EXERCISE OBJECTIVE - Word for word, write the records out again, but omit each picture.

AVAILABLE RECORDS -
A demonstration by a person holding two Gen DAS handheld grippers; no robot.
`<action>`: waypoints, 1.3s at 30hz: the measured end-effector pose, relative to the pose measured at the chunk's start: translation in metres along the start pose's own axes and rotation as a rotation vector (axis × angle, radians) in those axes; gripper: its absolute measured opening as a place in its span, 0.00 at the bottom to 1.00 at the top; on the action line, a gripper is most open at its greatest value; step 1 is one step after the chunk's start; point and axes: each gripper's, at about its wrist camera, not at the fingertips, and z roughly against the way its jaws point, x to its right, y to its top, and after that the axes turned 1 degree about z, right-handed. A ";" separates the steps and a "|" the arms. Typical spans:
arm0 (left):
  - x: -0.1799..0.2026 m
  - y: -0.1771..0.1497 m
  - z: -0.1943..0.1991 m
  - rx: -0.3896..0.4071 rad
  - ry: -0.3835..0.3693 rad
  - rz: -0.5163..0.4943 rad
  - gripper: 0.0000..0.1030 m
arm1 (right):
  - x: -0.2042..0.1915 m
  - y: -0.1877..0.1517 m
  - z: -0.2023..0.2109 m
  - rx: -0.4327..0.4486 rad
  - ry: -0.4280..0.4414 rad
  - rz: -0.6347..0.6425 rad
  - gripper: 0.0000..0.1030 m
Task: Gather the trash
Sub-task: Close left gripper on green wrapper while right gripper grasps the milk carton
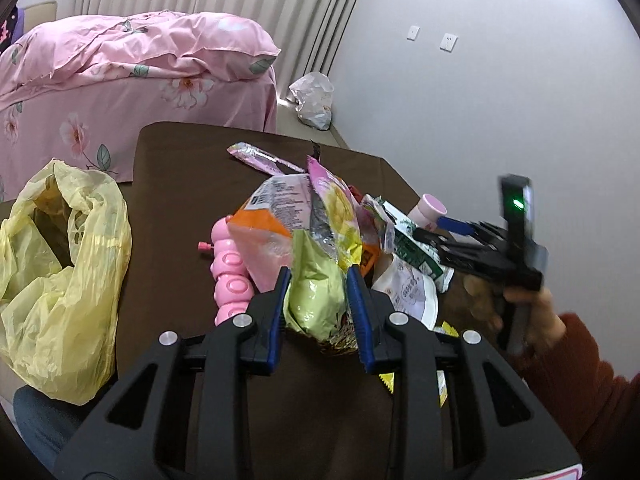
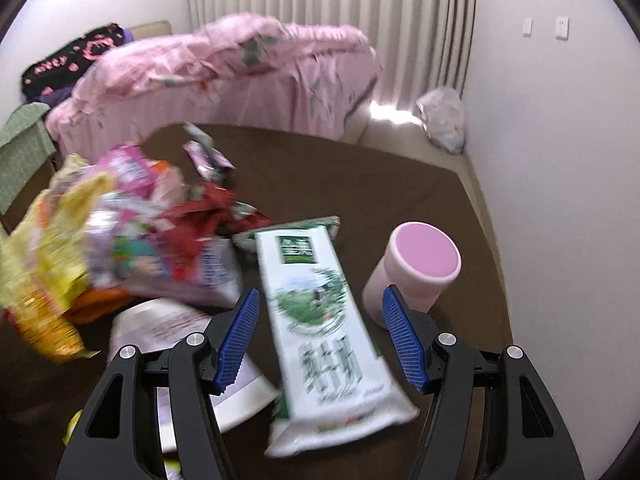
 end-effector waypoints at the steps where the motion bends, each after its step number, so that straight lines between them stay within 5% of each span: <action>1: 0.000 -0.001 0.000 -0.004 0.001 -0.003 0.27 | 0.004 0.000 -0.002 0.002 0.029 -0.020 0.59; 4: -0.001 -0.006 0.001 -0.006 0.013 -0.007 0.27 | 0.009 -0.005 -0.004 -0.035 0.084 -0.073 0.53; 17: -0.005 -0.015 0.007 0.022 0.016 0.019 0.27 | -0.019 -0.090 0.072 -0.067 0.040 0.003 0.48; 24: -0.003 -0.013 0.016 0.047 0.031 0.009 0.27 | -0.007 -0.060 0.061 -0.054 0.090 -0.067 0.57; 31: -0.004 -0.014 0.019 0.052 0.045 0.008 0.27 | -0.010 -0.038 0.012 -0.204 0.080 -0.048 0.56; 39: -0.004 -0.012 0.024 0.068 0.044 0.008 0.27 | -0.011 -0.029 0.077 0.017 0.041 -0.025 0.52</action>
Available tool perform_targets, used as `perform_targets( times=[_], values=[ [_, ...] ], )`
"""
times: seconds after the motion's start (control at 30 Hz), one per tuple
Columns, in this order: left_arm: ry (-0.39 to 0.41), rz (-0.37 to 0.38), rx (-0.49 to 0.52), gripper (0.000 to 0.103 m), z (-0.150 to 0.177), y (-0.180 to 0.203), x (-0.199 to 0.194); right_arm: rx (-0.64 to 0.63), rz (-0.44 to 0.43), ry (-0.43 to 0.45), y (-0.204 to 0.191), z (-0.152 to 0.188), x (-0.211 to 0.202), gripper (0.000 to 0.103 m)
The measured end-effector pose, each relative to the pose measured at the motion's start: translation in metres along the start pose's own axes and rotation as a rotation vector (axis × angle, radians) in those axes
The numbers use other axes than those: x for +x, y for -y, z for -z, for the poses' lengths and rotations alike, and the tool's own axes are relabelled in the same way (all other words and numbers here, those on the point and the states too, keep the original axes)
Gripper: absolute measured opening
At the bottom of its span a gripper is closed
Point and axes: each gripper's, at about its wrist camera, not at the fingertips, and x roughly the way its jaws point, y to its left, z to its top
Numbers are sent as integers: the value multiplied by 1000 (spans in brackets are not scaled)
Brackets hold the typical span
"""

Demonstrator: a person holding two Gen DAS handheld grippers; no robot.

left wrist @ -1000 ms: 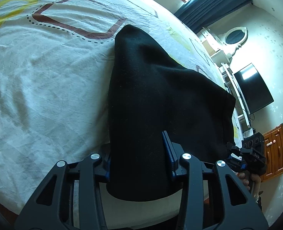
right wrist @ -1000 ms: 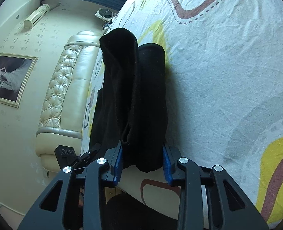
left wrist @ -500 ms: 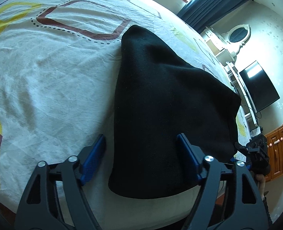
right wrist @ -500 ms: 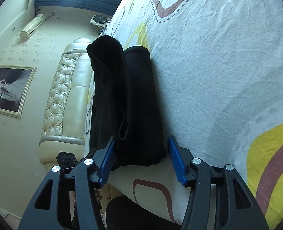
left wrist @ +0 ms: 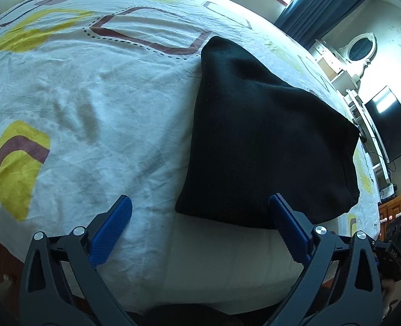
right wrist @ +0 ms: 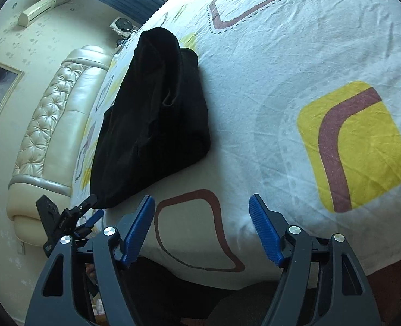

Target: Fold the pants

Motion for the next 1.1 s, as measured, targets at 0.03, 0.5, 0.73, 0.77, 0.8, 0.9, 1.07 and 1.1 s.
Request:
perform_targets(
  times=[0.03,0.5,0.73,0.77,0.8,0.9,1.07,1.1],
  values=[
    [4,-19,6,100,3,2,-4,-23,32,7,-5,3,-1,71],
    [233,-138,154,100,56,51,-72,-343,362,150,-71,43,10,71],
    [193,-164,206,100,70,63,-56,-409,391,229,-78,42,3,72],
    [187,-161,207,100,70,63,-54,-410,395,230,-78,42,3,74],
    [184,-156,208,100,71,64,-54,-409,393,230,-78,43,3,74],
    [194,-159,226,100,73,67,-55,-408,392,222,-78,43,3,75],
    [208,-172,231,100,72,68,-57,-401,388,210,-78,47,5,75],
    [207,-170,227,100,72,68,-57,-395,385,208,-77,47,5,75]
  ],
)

YOUR SOLUTION -
A demonstration by a person holding two Gen DAS handheld grippers; no robot.
`<action>`: waypoints, 1.3s at 30hz: the measured end-effector pose, relative to the pose measured at the chunk's start: translation in metres along the start pose's own axes and rotation as a rotation vector (axis × angle, radians) in those axes; gripper: its absolute measured opening as a place in its span, 0.00 at the bottom to 1.00 at the top; on the action line, a gripper is most open at its greatest value; step 1 is one step after the chunk's start; point and axes: each gripper's, at about its wrist camera, not at the fingertips, and z roughly against the way its jaws point, x to its right, y to its top, and after that the axes turned 1 degree about z, right-handed. A ";" separates the steps and a "|" the arms. Typical spans:
arm0 (left):
  - x: -0.1799..0.2026 m
  - y: -0.1771..0.1497 m
  - z: -0.1943..0.1991 m
  - rx: -0.3896..0.4071 rad
  - ry: -0.3835..0.3693 rad
  - rz: -0.5163..0.4943 rad
  - gripper: 0.0000..0.1030 m
arm1 (right):
  - x: -0.2042..0.1915 m
  - y: -0.1877..0.1517 m
  - z: -0.2023..0.2109 m
  - rx: -0.4327..0.4486 rad
  - ry: -0.4280..0.4414 rad
  - rz: -0.6347..0.6425 rad
  - gripper: 0.0000..0.1030 m
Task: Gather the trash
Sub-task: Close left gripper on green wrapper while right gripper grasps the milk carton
 end-effector waypoints at the steps where the motion bends, each after its step number, so that straight lines between them stay within 5% of each span: <action>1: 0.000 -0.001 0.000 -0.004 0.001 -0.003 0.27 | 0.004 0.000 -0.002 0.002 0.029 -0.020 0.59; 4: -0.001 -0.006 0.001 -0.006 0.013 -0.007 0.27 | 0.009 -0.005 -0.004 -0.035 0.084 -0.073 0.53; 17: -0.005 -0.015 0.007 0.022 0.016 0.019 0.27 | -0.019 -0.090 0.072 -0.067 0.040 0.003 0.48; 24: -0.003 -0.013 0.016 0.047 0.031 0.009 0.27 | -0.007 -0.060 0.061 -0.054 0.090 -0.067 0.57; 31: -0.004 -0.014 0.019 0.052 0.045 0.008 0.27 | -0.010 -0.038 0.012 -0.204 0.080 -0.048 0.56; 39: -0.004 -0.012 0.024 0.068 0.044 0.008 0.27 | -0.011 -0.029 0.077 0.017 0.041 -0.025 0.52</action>
Available tool perform_targets, used as `perform_targets( times=[_], values=[ [_, ...] ], )`
"""
times: seconds after the motion's start (control at 30 Hz), one per tuple
Columns, in this order: left_arm: ry (-0.39 to 0.41), rz (-0.37 to 0.38), rx (-0.49 to 0.52), gripper (0.000 to 0.103 m), z (-0.150 to 0.177), y (-0.180 to 0.203), x (-0.199 to 0.194); right_arm: rx (-0.64 to 0.63), rz (-0.44 to 0.43), ry (-0.43 to 0.45), y (-0.204 to 0.191), z (-0.152 to 0.188), x (-0.211 to 0.202), gripper (0.000 to 0.103 m)
The measured end-effector pose, each relative to the pose measured at the motion's start: translation in metres along the start pose's own axes and rotation as a rotation vector (axis × angle, radians) in those axes
The numbers use other axes than those: x for +x, y for -y, z for -z, for the poses' lengths and rotations alike, and the tool's own axes are relabelled in the same way (all other words and numbers here, those on the point and the states too, keep the original axes)
Gripper: absolute measured opening
At the bottom of its span a gripper is closed
Point and axes: each gripper's, at about its wrist camera, not at the fingertips, and x roughly the way its jaws point, y to its left, z to its top
Numbers are sent as integers: the value multiplied by 1000 (spans in brackets are not scaled)
Brackets hold the typical span
"""

Demonstrator: a person holding two Gen DAS handheld grippers; no robot.

left wrist @ -1000 ms: 
right wrist @ -1000 ms: 
left wrist @ -500 ms: 
right wrist @ -500 ms: 
left wrist @ +0 ms: 
right wrist @ +0 ms: 

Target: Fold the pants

Motion for the next 1.1 s, as measured, targets at 0.03, 0.5, 0.73, 0.77, 0.8, 0.9, 1.07 and 1.1 s.
Request:
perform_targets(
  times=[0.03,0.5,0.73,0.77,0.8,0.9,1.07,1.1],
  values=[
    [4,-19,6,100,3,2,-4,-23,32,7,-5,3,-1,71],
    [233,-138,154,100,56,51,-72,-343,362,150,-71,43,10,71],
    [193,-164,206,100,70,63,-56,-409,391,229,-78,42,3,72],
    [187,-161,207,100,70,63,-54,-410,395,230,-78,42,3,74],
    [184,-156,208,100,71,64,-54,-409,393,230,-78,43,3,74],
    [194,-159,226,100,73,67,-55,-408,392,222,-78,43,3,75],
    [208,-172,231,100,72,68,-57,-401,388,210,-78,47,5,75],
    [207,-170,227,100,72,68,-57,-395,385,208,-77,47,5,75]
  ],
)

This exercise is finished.